* [WORK INSTRUCTIONS]: Go through the data below and return each line where the string "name" occurs.

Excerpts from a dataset
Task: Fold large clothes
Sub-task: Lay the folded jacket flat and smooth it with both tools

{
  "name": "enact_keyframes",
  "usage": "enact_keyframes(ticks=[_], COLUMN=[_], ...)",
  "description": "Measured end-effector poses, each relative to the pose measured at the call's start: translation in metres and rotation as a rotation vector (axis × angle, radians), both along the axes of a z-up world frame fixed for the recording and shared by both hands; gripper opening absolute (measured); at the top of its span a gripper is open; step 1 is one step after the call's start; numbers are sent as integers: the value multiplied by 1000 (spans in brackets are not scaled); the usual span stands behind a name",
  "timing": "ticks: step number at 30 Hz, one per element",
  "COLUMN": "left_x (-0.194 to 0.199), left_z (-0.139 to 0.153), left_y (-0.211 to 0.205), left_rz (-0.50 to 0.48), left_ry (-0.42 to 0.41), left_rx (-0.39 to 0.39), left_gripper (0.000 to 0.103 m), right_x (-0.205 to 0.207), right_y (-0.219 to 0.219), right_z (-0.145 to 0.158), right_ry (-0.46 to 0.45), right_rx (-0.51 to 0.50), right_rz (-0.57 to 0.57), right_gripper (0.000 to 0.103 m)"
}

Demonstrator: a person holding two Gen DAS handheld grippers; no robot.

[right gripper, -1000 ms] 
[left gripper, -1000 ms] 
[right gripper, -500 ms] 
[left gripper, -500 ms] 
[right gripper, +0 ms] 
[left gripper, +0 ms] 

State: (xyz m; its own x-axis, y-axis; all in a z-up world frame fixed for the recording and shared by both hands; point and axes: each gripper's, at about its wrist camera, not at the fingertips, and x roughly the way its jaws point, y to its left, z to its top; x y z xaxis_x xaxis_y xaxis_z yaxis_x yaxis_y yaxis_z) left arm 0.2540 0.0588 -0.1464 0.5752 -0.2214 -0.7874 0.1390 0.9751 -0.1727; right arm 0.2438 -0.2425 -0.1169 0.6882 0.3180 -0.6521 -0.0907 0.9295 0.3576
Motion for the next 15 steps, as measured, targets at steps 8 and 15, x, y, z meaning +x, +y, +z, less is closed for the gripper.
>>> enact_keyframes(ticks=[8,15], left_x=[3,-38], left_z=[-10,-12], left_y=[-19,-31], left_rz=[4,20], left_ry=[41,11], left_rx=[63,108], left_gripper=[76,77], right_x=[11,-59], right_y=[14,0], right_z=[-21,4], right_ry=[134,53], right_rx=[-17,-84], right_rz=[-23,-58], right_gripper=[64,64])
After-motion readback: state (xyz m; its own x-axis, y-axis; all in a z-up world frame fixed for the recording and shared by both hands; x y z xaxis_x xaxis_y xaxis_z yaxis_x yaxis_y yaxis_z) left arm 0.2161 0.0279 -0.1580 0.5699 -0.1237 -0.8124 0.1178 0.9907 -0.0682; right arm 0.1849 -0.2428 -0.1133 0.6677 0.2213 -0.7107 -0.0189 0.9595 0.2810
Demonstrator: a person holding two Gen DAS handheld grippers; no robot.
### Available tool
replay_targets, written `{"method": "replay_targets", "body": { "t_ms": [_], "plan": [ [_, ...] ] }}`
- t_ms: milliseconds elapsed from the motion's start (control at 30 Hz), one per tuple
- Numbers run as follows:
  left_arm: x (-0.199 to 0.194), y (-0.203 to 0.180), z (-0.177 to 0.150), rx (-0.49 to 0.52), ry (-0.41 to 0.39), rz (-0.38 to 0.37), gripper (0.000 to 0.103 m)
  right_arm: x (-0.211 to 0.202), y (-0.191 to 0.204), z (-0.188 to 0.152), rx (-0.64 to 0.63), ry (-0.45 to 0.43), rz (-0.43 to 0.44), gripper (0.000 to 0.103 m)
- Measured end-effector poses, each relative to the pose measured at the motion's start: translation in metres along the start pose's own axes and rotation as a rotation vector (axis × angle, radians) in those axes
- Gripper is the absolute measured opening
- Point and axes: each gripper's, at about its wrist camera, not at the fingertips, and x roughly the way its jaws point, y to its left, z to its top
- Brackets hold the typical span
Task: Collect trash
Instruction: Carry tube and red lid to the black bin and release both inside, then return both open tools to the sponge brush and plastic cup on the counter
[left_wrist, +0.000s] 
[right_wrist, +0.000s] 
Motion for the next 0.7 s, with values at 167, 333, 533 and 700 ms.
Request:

* [SOLVED EXERCISE]:
  "name": "enact_keyframes",
  "description": "Measured end-effector poses, each relative to the pose measured at the call's start: translation in metres and rotation as a rotation vector (axis × angle, radians), both along the axes of a z-up world frame fixed for the recording and shared by both hands; gripper opening absolute (measured); at the top of its span a gripper is open; step 1 is one step after the call's start; numbers are sent as integers: the value multiplied by 1000 (spans in brackets are not scaled); the usual span stands behind a name",

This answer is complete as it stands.